[Dataset excerpts]
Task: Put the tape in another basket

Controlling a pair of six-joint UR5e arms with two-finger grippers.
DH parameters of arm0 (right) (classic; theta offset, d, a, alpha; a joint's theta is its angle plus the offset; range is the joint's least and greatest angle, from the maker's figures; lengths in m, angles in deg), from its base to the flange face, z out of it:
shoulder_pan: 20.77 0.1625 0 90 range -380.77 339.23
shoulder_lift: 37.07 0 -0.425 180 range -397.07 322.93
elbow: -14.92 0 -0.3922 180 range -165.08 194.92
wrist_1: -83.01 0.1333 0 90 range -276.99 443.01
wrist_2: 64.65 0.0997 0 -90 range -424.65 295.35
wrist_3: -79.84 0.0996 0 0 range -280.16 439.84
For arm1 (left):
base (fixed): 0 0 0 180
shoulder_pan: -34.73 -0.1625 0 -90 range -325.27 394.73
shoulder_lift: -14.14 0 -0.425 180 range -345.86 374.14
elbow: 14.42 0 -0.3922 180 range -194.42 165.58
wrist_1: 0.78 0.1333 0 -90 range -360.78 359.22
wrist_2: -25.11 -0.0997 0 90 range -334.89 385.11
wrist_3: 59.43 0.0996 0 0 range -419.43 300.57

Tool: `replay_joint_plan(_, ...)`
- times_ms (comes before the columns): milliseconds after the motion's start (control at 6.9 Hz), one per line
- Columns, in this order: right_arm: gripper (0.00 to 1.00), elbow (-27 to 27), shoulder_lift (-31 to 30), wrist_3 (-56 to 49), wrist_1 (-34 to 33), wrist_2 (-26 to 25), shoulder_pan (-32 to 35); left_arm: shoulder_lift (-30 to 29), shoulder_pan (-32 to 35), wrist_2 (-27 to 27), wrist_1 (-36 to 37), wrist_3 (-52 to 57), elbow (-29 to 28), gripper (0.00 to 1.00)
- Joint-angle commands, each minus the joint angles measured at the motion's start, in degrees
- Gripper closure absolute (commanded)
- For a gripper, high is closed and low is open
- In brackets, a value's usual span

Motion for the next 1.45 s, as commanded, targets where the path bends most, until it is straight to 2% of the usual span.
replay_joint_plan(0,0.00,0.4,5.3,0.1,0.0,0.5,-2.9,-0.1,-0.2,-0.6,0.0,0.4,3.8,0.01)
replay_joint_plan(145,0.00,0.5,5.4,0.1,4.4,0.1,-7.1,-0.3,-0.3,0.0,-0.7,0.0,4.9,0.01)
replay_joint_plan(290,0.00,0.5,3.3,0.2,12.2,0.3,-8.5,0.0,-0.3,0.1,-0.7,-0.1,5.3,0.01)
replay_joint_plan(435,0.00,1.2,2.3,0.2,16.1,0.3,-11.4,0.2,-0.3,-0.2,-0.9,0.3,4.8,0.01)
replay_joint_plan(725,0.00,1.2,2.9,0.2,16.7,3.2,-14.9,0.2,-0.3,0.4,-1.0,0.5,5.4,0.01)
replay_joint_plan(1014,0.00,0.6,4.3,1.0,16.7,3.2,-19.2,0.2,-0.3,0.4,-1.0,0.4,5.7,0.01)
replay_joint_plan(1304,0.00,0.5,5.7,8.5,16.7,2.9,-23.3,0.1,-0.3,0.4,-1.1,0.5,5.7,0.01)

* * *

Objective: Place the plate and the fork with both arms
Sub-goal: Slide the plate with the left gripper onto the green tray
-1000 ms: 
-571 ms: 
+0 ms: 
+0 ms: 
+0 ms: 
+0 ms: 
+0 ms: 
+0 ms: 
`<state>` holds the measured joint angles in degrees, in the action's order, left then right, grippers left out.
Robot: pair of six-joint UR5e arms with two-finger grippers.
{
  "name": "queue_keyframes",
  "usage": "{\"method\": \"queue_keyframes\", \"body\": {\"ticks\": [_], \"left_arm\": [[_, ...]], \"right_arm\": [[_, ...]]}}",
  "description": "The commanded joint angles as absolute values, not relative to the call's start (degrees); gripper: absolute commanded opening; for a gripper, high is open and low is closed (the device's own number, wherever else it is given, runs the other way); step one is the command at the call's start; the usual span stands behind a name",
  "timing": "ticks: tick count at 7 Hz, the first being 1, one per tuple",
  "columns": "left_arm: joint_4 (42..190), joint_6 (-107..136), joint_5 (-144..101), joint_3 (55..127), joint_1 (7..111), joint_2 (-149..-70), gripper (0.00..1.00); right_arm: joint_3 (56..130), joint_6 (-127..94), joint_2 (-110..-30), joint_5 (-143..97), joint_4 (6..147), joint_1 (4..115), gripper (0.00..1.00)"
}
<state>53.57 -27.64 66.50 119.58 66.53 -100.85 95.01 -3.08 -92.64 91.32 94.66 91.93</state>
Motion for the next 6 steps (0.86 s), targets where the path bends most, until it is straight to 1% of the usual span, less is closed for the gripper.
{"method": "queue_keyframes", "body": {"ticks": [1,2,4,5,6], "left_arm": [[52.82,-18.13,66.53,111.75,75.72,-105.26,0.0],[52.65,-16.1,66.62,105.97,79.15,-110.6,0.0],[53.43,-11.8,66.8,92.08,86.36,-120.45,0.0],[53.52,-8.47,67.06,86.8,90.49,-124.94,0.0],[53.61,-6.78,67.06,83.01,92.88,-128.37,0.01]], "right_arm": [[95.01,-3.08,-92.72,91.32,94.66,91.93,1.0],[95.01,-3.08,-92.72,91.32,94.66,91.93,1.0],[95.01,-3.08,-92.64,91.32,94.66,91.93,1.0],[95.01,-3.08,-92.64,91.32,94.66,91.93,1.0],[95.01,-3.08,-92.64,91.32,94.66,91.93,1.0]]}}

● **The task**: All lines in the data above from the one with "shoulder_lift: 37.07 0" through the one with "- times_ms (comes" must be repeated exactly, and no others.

● **Exercise output**:
shoulder_lift: 37.07 0 -0.425 180 range -397.07 322.93
elbow: -14.92 0 -0.3922 180 range -165.08 194.92
wrist_1: -83.01 0.1333 0 90 range -276.99 443.01
wrist_2: 64.65 0.0997 0 -90 range -424.65 295.35
wrist_3: -79.84 0.0996 0 0 range -280.16 439.84
For arm1 (left):
base (fixed): 0 0 0 180
shoulder_pan: -34.73 -0.1625 0 -90 range -325.27 394.73
shoulder_lift: -14.14 0 -0.425 180 range -345.86 374.14
elbow: 14.42 0 -0.3922 180 range -194.42 165.58
wrist_1: 0.78 0.1333 0 -90 range -360.78 359.22
wrist_2: -25.11 -0.0997 0 90 range -334.89 385.11
wrist_3: 59.43 0.0996 0 0 range -419.43 300.57

Tool: `replay_joint_plan(_, ...)`
- times_ms (comes before the columns): milliseconds after the motion's start (control at 6.9 Hz), one per line

No more output is needed here.